The Guardian/Observer has a special report of the five British detainees at Guantanamo who are to be sent back to Great Britain. It's called To Hell and Back.

Lawyers for the detainees are now convinced that the releases were designed to head off growing disquiet in the White House about their cases being heard in the Supreme Court in April. Two of the soon to be released Britons - Shafiq Rasul and Asif Iqbal - were subjects of a petition to the court arguing that Camp Delta, although in Cuba, fell under American jurisdiction and under US law their detention without trial would be illegal. That only leaves an Australian, Mamdouh Habib, as the case's sole remaining active petitioner.

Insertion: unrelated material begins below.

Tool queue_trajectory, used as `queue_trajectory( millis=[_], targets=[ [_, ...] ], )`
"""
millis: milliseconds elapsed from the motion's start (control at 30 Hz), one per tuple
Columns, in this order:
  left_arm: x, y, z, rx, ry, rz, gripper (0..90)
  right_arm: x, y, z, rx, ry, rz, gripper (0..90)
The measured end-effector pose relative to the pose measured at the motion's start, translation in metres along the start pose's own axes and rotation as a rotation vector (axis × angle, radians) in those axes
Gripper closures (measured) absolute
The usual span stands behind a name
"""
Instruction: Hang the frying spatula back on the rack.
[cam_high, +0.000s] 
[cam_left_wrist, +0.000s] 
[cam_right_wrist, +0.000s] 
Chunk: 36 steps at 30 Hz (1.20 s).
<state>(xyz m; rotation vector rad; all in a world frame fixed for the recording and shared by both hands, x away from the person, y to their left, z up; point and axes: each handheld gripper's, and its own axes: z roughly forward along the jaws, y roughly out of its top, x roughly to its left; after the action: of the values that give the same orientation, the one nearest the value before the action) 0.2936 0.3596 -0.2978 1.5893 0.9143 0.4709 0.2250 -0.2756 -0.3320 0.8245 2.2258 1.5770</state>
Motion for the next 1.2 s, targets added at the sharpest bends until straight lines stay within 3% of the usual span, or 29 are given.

Stephen Watts, a lawyer for the four men, said that he would not be surprised if Habib was either released or put up to a military tribunal before the Supreme Court hearing. 'By doing this the US government can try and show the court there is a proper process going on here or that the case is no longer a live one,' Watts said.

Though it has controlled Guantanamo Bay for years, the US argues that it is sovereign Cuban soil and that it just rents the land under the terms of an agreement reached with the pre-Fidel Castro government in Havana. Castro has always refused to accept the annual US rent payments. As a result of the dispute the US base has fallen into a legal black hole which the prisoners' cases will challenge at the Supreme Court.

'All these releases and other things are designed to preserve what is essentially an American gulag in the Caribbean,' Watts said.